--- RECORDS PROVIDED Enclosed Below ---

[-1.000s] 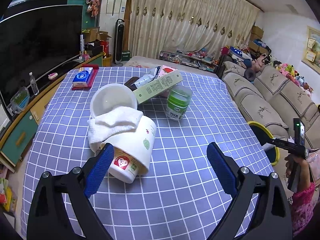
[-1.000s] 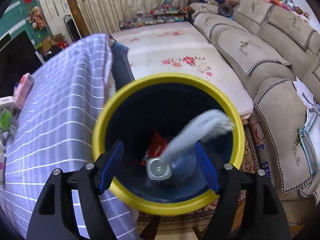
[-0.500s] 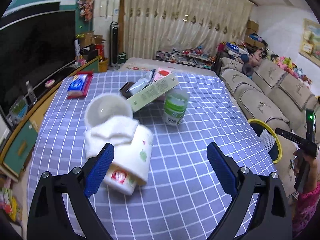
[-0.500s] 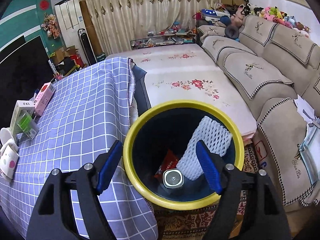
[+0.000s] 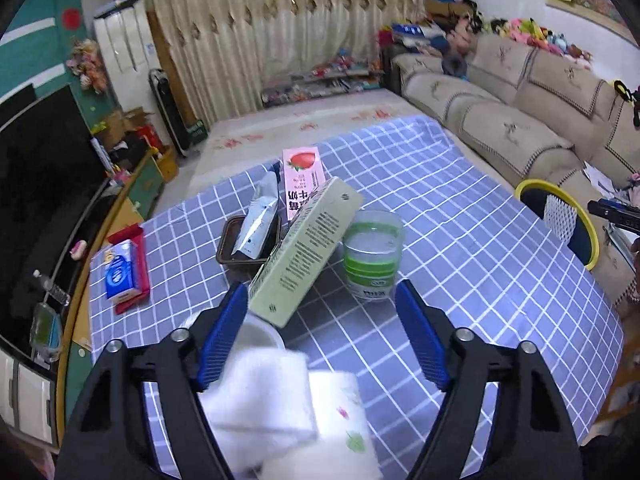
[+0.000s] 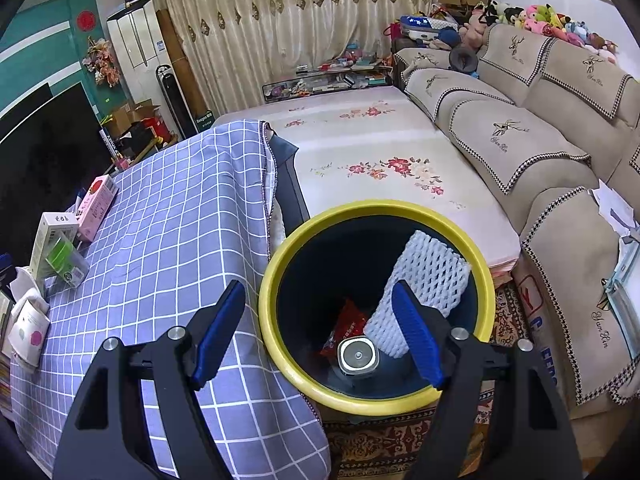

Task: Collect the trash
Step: 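Grasp the pale green milk carton with the left gripper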

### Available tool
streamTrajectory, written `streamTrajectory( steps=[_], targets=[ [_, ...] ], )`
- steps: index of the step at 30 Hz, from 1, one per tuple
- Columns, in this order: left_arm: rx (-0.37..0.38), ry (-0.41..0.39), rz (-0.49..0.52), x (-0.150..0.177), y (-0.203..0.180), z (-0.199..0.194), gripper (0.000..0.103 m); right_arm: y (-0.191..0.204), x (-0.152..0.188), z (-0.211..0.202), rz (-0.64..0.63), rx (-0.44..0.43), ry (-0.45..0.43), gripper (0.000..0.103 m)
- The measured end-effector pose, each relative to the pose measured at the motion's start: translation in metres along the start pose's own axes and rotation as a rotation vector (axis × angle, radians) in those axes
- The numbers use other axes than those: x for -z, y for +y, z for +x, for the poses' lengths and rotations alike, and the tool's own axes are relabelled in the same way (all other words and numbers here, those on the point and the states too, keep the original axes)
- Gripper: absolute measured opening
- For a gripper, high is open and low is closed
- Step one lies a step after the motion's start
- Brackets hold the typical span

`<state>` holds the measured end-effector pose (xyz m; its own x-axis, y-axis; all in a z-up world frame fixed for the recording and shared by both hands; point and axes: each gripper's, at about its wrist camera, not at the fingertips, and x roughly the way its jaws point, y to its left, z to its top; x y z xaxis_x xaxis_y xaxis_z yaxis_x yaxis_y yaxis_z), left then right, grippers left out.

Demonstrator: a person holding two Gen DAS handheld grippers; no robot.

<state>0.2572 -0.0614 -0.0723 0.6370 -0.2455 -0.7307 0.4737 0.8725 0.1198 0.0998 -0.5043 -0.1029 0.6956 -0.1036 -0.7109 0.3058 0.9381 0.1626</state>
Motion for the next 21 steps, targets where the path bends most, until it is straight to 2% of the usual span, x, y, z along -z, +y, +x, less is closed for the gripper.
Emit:
streamTrajectory(
  steps=[2,7,12,17,21],
  targets=[
    [0.011,0.024,0.021,-0.006,0.004,0.014,0.071,0.001,-0.002,0.002,0.002,-0.001,0.003,0.072],
    [-0.027,0.076,0.101,-0.011,0.001,0.043,0.068,0.005,-0.004,0.004,0.002,-0.004,0.002,0.072],
    [-0.049,0.121,0.139,-0.014,0.005,0.065,0.067,0.005,-0.006,0.008,0.001,-0.004,0.007,0.072],
    [-0.053,0.171,0.161,-0.015,0.007,0.086,0.055,0.003,-0.004,0.011,0.006,-0.009,0.013,0.072],
    [-0.068,0.174,0.165,-0.015,0.009,0.095,0.049,0.001,-0.001,0.014,0.015,-0.013,0.023,0.072]
  ],
)
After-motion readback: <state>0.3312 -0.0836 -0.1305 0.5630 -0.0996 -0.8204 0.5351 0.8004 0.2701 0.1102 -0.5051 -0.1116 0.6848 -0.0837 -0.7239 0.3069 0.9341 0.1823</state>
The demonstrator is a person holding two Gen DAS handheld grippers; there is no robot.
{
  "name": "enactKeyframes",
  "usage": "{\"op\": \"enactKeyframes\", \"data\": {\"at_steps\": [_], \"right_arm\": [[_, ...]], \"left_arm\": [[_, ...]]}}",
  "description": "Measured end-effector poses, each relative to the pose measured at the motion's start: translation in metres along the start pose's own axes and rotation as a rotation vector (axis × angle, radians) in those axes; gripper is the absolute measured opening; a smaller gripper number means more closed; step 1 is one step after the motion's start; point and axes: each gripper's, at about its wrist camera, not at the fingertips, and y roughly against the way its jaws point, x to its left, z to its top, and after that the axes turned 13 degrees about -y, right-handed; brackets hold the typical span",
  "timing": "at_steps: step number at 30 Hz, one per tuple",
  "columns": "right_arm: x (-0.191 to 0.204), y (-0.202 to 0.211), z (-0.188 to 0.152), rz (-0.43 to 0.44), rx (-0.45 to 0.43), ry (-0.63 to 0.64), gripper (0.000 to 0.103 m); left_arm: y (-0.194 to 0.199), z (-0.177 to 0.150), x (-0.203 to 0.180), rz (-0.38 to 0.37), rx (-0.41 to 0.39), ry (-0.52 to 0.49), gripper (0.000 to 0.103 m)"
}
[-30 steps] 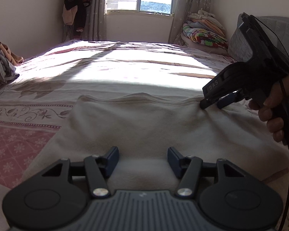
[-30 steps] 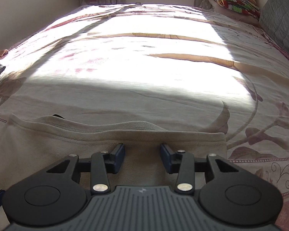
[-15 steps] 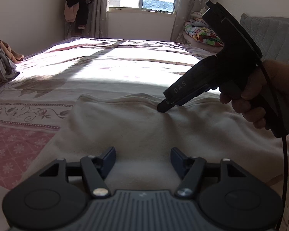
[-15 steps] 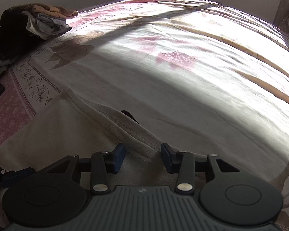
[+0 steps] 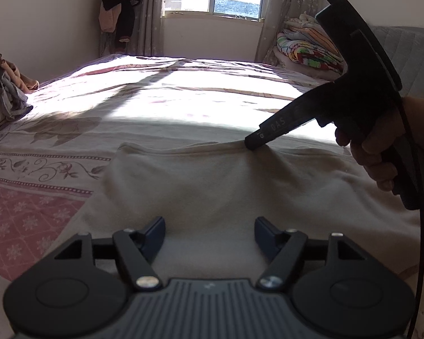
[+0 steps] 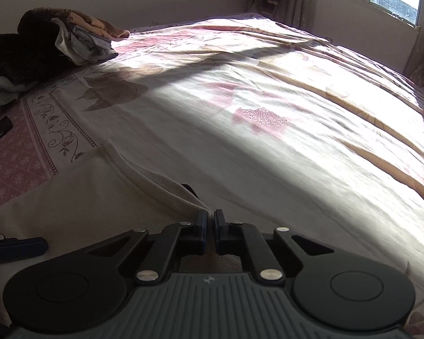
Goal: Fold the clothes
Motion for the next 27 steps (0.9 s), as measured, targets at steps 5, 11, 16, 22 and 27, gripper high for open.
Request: {"op": "enactKeyframes", "data": {"at_steps": [5,11,16,22,27], "right_arm": [[-0.001,-0.018,0.001,-0.044,0.012,-0.020,0.006],[0.005,-0.012,0.001,-0.044,0.023,-0.037,0.012],[0.016,0.009,0.003,0.082,0.046,-0.056,0.016],[0.042,-0.004,-0.001,0.136,0.108,-0.014,0.016],[0.039,-0.028,0.003,0.080,0.103,-0.018,0.018]], "left_arm": [[-0.004,0.000,0.004,0.007,0.014,0.015,0.075],[-0.003,0.000,0.004,0.019,0.019,0.000,0.075],[-0.004,0.000,0.004,0.025,0.024,-0.001,0.075],[-0.005,-0.001,0.004,0.025,0.025,-0.020,0.076],[-0.005,0.000,0.004,0.022,0.028,-0.025,0.076]]}}
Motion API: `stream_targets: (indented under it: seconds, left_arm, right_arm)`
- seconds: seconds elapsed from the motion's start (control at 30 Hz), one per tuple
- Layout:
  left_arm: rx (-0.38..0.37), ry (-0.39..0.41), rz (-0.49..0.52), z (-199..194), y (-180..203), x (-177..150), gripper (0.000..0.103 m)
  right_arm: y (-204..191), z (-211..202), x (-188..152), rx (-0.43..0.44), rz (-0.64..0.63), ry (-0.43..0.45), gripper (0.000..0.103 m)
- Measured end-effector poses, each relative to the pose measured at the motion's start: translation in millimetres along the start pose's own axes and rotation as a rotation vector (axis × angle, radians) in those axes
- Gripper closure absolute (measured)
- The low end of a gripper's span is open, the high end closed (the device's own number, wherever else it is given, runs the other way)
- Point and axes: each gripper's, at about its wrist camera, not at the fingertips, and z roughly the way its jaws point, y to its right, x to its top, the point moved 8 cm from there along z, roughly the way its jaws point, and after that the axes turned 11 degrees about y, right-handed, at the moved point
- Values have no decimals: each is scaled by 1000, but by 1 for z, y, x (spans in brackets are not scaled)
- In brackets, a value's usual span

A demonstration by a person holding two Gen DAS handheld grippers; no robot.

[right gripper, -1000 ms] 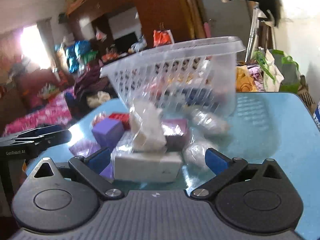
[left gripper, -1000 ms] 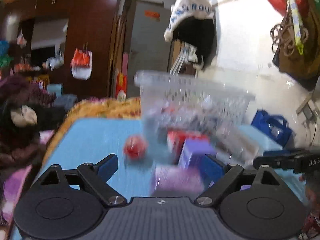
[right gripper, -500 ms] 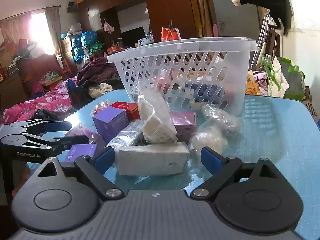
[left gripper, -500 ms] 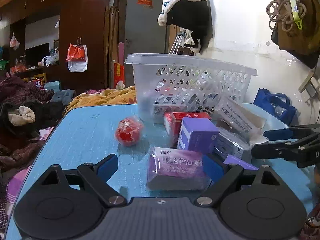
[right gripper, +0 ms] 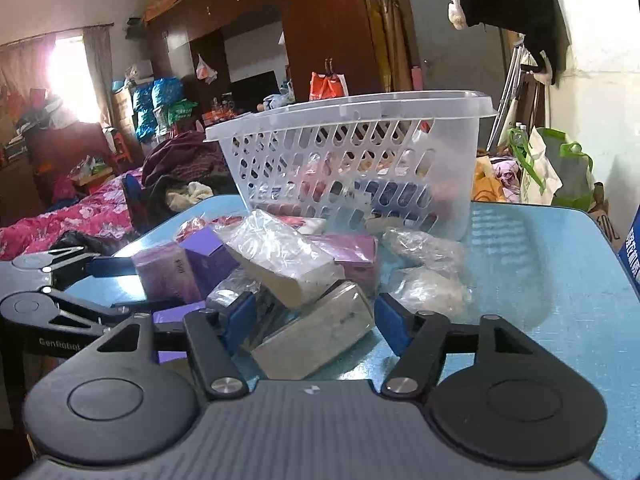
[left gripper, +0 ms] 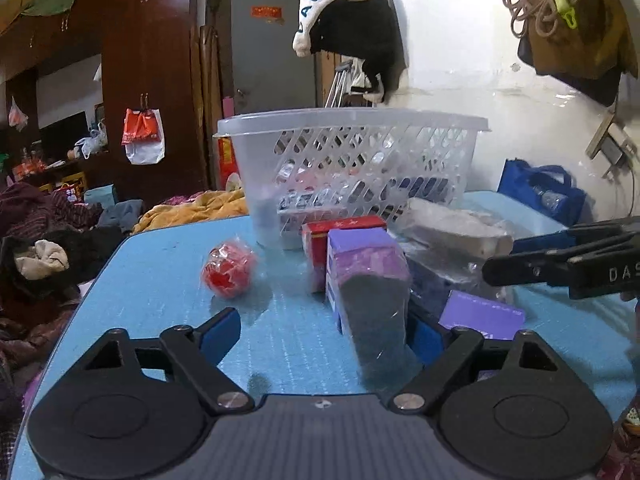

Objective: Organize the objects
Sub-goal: 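Reach left tool to purple box while right reaches toward white tissue pack, then grasp purple box with left tool while right grasps white tissue pack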

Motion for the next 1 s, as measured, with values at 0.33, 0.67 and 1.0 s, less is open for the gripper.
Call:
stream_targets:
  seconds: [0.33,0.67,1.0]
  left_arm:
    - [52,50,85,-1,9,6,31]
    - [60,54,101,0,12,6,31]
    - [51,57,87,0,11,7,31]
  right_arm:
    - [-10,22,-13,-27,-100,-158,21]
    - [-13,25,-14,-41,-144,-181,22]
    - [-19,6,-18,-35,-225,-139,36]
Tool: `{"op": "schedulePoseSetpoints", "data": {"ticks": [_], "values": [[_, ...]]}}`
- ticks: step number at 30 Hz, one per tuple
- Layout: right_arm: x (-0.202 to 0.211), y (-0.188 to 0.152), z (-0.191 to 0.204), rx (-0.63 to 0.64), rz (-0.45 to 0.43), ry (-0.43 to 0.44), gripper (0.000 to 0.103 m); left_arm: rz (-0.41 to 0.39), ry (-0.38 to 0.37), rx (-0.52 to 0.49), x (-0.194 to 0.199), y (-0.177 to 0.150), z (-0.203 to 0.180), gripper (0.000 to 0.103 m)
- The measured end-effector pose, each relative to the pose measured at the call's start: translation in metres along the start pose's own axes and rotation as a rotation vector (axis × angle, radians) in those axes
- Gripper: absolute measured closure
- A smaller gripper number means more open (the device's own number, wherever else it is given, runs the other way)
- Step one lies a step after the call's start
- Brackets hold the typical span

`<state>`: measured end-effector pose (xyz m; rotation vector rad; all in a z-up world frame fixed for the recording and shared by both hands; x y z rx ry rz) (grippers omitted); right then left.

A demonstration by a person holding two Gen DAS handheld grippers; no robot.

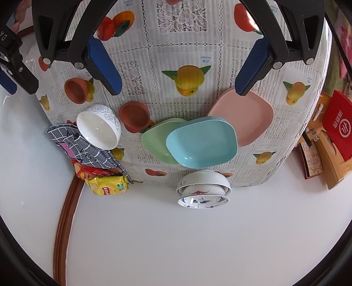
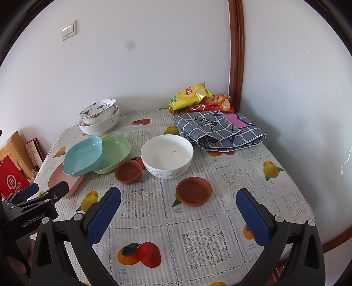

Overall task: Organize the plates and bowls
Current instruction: 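Reach both grippers to the light-blue plate rim and close on it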

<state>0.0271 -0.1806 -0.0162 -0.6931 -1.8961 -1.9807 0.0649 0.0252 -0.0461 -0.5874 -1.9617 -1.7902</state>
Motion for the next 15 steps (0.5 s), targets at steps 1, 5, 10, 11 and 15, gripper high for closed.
{"op": "schedulePoseSetpoints", "data": {"ticks": [1, 5, 10, 11, 15], "values": [[-0.006, 0.001, 0.003, 0.008, 0.006, 0.0, 0.0, 0.008, 0.005, 0.008, -0.005, 0.001, 0.004, 0.001], [-0.028, 0.006, 0.019, 0.036, 0.017, 0.028, 0.0, 0.029, 0.035, 0.027, -0.024, 0.007, 0.022, 0.002], [-0.061, 0.011, 0.041, 0.046, 0.054, 0.06, 0.003, 0.057, 0.088, 0.029, -0.051, 0.016, 0.045, 0.007], [-0.068, 0.012, 0.046, 0.05, 0.062, 0.062, 0.004, 0.062, 0.095, 0.036, -0.056, 0.018, 0.051, 0.008], [-0.091, 0.018, 0.066, 0.055, 0.076, 0.102, 0.006, 0.073, 0.113, 0.058, -0.074, 0.028, 0.069, 0.017]]}}
Point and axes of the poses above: each gripper's, at about its wrist camera, not at the fingertips, and x roughly against the way its jaws point, z to its left, y to its top, the point moved 1 cm from there along -x, roughly the way its jaws point, and after that the axes turned 11 degrees about -z, right-handed, at the moved point
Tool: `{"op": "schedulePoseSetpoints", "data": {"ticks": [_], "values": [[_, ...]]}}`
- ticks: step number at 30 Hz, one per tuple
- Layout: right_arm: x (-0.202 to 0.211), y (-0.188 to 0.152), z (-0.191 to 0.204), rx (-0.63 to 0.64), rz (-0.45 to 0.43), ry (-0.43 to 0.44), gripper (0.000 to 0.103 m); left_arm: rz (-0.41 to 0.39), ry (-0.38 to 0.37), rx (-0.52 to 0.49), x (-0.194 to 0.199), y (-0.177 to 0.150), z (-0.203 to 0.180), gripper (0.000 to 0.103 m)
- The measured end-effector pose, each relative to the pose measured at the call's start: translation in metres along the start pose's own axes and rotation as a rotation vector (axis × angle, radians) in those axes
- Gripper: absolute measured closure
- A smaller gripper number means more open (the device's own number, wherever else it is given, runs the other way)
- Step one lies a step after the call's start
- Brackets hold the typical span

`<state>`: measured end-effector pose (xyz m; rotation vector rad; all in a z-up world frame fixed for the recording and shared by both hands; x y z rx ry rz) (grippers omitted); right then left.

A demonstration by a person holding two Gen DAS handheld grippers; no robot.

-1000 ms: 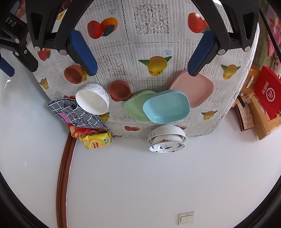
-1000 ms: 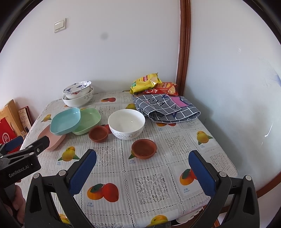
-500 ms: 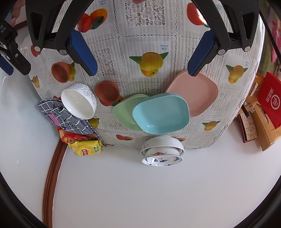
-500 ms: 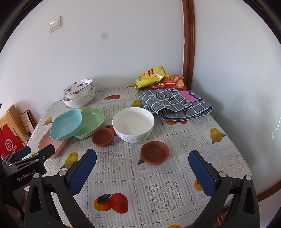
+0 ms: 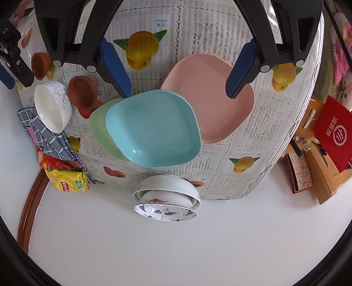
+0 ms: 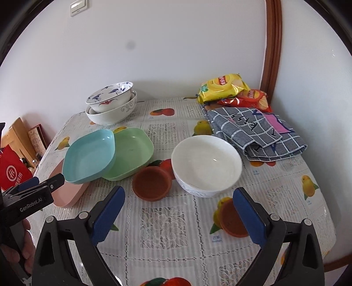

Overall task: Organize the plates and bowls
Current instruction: 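Reach both grippers to the light-blue plate rim and close on it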

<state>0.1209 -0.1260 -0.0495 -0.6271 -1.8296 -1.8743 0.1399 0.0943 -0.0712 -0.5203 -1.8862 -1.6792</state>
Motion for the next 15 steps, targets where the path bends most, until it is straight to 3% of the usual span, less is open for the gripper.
{"op": "schedulePoseSetpoints", "data": {"ticks": [15], "values": [[-0.074, 0.02, 0.068, 0.026, 0.081, 0.151, 0.034, 0.047, -0.018, -0.004, -0.074, 0.034, 0.016, 0.042]]}}
Point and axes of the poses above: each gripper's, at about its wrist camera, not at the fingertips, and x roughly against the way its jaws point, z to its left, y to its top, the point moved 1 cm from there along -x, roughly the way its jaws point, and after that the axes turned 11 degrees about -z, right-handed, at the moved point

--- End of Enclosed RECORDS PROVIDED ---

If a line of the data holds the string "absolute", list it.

> [RESULT]
- Gripper: absolute measured opening
  "description": "Measured end-effector poses, each relative to the pose measured at the motion's start: translation in metres along the start pose's own axes and rotation as a rotation vector (axis × angle, radians) in those axes; gripper is the absolute measured opening; a smaller gripper number means more closed; step 1 is one step after the motion's start; point and axes: each gripper's, at about its wrist camera, not at the fingertips, and y roughly against the way its jaws point, x to its left, z to its top, and after that the axes turned 13 degrees about -y, right-handed; brackets hold the typical span",
- Gripper closure absolute (measured)
- Gripper: absolute measured closure
- Gripper: absolute measured closure

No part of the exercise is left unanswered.